▸ **DATASET CONTENT**:
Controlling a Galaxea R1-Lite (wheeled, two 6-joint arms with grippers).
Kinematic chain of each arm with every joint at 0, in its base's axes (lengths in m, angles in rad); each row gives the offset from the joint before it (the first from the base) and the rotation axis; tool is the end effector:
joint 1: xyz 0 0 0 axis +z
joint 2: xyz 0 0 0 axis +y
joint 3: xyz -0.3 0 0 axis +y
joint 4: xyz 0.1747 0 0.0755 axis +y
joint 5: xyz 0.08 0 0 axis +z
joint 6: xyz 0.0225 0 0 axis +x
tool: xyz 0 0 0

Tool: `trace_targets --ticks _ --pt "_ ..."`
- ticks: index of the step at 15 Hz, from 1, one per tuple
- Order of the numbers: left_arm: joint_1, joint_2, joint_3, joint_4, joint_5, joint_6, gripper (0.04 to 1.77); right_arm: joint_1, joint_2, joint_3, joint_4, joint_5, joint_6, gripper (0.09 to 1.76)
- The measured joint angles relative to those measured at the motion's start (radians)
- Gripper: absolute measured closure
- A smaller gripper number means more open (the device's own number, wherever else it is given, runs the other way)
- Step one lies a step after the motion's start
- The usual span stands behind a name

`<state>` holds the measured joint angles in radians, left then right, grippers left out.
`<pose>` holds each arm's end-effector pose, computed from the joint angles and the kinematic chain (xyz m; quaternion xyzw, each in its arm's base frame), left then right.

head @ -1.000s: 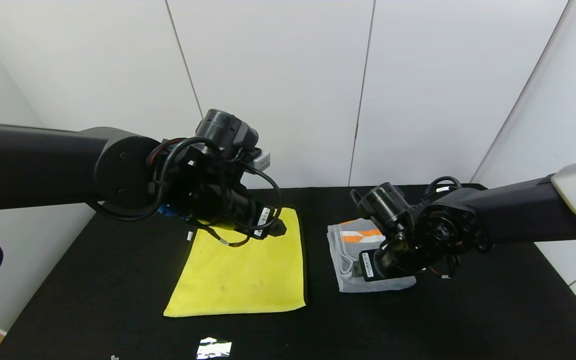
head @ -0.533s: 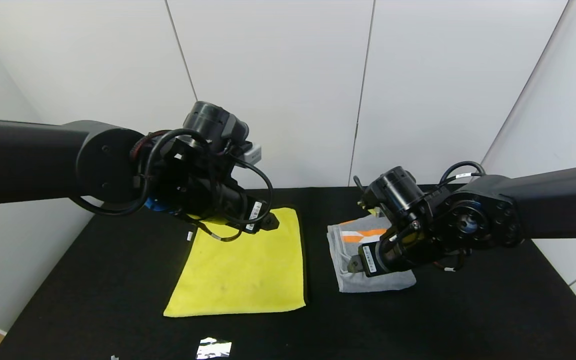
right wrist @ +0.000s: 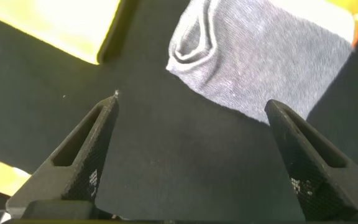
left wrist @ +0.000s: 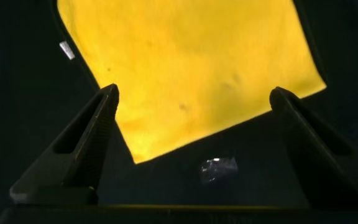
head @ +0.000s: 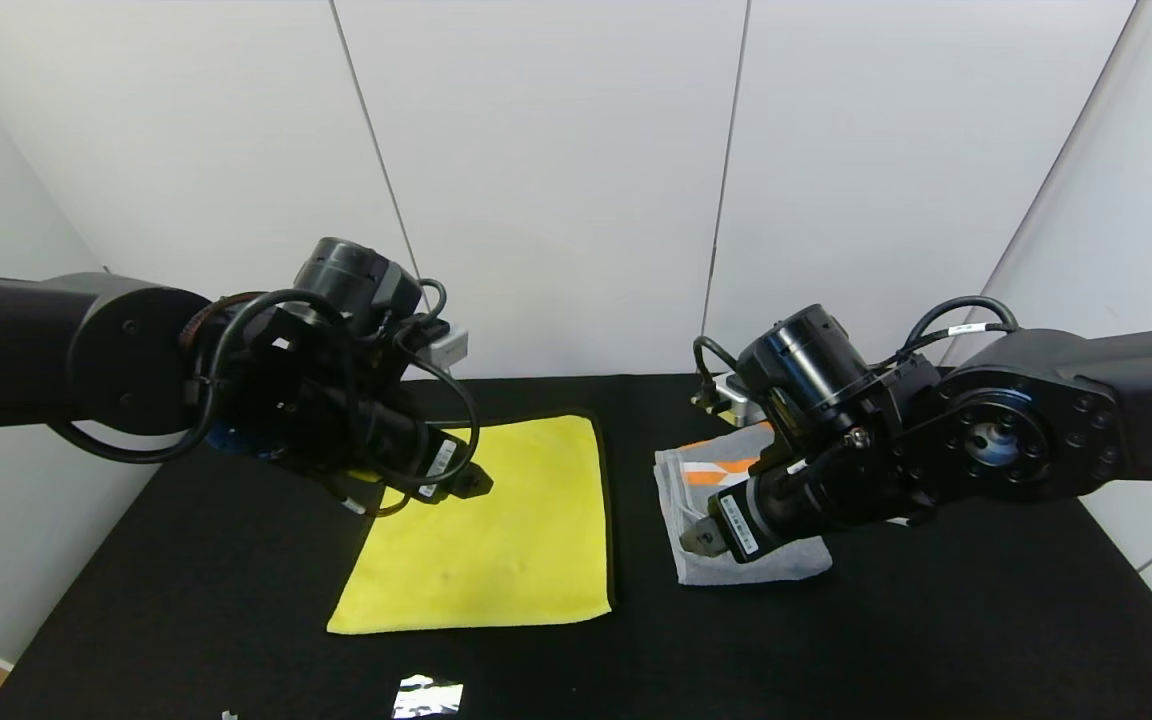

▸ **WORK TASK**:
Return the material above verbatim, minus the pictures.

▸ **SOLUTION**:
Controlling a Galaxea R1-Lite (wheeled, two 6-joint arms with grippers).
Kinematic chain of each arm with every joint at 0, in its base's axes (lengths in m, angles in rad); each row gives the offset from the joint before it (the first from the base) and the rotation axis; tool is the end effector:
joint 1: xyz 0 0 0 axis +z
joint 2: xyz 0 0 0 axis +y
joint 3: xyz -0.3 0 0 axis +y
joint 4: xyz 0.1747 0 0.0755 axis +y
joint 5: xyz 0.08 0 0 axis +z
joint 6: xyz 0.0225 0 0 axis +x
tool: xyz 0 0 0

Tool: `trace_targets --ticks _ --pt "_ ..."`
- ticks: index of the step at 15 Hz, from 1, one per tuple
- Order of the numbers: left_arm: joint_1, joint_2, joint_3, joint_4, joint_5, joint_6, gripper (0.04 to 1.77); right_arm: joint_1, joint_2, joint_3, joint_4, joint_5, joint_6, gripper (0.09 to 1.76)
- The measured joint angles relative to those measured at the motion's start (radians)
- Gripper: absolute measured closure
- A smaller gripper number means more open (the device's own number, wherever else it is given, runs the other way)
- Step one lies a step after the motion's start
- The usual span stands behind a name

`<state>` holds the measured joint angles in radians, left then right, grippers left out.
`<pose>` holds each arm's end-effector pose, computed from the joint angles and the kinematic chain (xyz m; quaternion xyzw, each in its arm's base frame), left then right.

head @ -1.000s: 
head @ -0.533s: 
right wrist @ +0.000s: 
left wrist @ +0.000s: 
head @ +0.000s: 

The complete answer has been presented.